**EXERCISE INSTRUCTIONS:** Copy every line of the records below that holds the word "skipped".

**RECORDS SUPPLIED:**

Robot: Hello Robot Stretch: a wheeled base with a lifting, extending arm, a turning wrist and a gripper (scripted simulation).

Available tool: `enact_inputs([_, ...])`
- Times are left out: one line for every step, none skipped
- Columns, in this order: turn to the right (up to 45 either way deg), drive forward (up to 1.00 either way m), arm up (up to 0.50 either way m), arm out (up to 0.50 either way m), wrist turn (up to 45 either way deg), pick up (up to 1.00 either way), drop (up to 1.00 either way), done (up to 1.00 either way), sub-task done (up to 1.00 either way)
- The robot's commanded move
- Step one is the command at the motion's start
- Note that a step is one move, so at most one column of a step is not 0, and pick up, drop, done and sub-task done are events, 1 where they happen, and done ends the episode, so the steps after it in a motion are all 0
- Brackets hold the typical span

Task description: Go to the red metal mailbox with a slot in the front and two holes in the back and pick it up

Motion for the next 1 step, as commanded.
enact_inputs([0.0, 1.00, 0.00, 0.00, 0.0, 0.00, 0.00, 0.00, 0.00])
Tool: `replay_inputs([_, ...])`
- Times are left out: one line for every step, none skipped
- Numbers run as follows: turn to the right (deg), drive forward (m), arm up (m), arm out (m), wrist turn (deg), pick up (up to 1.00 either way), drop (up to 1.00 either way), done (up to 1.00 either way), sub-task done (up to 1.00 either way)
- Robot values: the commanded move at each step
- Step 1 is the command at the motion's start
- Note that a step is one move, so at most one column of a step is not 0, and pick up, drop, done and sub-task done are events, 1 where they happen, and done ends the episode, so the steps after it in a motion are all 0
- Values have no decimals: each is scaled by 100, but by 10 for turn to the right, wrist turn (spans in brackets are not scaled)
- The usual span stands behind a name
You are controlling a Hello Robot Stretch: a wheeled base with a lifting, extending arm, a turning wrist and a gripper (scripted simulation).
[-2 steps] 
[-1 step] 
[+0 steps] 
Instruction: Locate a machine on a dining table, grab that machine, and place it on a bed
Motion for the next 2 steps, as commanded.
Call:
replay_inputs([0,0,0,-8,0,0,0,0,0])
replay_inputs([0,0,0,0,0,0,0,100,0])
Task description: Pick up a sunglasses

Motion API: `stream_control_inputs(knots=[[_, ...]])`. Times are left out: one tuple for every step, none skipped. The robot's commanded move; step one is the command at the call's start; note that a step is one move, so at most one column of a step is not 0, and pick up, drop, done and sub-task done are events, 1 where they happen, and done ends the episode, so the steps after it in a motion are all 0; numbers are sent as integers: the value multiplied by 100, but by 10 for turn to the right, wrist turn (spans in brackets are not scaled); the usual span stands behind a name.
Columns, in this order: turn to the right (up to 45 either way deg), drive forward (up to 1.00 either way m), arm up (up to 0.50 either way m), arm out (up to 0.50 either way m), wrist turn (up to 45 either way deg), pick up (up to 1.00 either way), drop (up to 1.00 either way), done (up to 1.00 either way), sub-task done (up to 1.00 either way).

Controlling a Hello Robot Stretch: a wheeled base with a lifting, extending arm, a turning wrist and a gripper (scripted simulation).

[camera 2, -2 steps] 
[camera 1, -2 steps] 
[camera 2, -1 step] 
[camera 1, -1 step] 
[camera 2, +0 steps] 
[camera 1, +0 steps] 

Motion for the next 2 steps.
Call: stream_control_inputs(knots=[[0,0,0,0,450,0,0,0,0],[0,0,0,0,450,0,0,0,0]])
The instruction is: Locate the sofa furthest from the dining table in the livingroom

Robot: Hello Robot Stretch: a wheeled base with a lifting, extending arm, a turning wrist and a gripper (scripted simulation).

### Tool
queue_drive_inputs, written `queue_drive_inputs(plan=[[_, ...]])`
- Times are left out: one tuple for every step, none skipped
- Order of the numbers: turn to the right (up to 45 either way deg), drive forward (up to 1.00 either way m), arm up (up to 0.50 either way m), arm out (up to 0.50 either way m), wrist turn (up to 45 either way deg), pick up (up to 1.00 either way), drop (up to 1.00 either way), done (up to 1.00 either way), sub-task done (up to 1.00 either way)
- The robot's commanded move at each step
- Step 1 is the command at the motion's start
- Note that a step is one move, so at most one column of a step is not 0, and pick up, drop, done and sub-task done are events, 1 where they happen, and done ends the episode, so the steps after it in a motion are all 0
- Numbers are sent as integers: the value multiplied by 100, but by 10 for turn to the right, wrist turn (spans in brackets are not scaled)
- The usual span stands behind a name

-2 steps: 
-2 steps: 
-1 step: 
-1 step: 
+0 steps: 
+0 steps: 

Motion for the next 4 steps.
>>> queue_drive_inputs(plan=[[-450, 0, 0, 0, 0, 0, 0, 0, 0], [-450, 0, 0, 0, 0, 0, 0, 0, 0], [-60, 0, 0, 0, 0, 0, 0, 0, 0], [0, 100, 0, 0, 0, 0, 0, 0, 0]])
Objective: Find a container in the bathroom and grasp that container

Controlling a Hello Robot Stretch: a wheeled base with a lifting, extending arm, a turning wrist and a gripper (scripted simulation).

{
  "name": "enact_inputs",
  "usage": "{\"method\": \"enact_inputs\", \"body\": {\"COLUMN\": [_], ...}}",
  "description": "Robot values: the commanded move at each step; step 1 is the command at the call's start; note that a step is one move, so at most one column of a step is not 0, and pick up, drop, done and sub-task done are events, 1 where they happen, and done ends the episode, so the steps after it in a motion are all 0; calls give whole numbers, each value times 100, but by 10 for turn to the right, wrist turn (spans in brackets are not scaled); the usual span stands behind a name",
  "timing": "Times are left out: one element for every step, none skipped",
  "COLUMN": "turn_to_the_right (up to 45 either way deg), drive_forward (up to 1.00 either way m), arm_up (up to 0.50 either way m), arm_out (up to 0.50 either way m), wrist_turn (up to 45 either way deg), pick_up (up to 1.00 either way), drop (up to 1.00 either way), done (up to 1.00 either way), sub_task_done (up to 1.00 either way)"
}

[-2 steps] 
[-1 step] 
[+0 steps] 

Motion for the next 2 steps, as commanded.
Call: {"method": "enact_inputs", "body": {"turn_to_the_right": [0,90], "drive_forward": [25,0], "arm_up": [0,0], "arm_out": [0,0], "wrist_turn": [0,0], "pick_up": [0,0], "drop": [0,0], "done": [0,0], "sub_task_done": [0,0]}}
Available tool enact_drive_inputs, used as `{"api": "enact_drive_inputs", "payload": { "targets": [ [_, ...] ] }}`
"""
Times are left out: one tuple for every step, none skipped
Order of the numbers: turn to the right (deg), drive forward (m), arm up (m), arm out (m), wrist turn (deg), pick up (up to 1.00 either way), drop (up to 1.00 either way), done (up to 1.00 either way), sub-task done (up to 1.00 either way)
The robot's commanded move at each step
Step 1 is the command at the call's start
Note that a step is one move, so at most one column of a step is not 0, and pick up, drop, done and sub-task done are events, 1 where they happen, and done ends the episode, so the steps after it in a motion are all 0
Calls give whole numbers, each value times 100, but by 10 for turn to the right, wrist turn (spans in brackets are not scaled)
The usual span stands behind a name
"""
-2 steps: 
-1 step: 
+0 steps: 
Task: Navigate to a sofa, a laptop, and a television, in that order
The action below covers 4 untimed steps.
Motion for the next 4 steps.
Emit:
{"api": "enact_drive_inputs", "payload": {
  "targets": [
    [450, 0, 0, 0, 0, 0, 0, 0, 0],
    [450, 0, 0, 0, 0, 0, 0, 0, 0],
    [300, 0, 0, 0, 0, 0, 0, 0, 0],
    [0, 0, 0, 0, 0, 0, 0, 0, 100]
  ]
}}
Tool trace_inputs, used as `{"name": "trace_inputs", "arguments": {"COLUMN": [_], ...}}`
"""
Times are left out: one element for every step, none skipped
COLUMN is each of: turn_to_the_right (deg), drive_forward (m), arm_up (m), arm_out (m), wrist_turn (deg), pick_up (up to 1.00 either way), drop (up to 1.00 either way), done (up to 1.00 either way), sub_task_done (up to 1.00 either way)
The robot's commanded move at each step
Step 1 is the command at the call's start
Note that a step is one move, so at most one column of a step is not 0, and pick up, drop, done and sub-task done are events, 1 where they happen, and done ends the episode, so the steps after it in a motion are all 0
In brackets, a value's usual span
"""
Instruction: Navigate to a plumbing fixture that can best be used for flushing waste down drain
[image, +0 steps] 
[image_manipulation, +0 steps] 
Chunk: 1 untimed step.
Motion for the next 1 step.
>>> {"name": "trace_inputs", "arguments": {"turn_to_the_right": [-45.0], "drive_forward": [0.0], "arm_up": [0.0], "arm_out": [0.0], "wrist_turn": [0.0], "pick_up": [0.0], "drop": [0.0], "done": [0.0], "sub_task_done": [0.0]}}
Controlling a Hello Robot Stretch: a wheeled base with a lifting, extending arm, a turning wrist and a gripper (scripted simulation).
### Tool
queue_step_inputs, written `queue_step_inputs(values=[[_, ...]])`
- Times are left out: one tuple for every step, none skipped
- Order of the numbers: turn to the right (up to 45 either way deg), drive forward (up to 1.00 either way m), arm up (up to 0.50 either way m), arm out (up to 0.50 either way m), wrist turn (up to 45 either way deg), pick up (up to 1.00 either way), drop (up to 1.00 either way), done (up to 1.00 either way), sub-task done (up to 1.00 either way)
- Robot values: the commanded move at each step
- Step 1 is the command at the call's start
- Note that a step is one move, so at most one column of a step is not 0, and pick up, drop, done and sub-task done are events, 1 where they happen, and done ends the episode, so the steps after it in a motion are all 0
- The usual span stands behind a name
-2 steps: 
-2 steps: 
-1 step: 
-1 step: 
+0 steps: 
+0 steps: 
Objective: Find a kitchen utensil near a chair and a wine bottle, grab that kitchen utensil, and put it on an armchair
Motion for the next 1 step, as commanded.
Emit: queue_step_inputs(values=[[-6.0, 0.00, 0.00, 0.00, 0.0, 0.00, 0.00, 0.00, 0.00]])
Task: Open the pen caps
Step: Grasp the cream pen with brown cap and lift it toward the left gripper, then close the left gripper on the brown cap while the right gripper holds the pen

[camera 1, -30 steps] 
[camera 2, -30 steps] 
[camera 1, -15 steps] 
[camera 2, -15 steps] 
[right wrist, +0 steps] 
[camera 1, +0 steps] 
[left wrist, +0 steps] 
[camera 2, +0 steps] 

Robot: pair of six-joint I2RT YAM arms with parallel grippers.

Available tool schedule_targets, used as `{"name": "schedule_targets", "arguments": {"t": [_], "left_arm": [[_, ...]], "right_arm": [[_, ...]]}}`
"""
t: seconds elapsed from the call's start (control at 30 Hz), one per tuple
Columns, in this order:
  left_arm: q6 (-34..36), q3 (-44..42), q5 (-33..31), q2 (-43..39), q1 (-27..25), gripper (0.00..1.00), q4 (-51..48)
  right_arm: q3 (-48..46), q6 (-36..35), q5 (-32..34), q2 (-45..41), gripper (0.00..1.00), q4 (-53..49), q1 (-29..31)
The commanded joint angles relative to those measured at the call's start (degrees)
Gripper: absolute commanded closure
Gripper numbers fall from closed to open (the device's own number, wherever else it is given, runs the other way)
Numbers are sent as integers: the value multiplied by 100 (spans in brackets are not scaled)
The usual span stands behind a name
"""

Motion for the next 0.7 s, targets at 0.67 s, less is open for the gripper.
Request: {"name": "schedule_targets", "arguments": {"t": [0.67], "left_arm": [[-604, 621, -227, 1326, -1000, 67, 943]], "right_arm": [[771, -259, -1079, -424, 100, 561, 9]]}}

**RESULT FOR THIS EXERCISE:**
- Times are left out: one line for every step, none skipped
- Times are left out: one line for every step, none skipped
Motion API: `stream_control_inputs(knots=[[_, ...]])`. Times are left out: one tuple for every step, none skipped. The robot's commanded move; step one is the command at the call's start; note that a step is one move, so at most one column of a step is not 0, and pick up, drop, done and sub-task done are events, 1 where they happen, and done ends the episode, so the steps after it in a motion are all 0; numbers are sent as integers: the value multiplied by 100, but by 10 for turn to the right, wrist turn (spans in brackets are not scaled); the usual span stands behind a name.
- Times are left out: one tuple for every step, none skipped
  "timing": "Times are left out: one element for every step, none skipped",
Times are left out: one tuple for every step, none skipped
Times are left out: one element for every step, none skipped
- Times are left out: one tuple for every step, none skipped

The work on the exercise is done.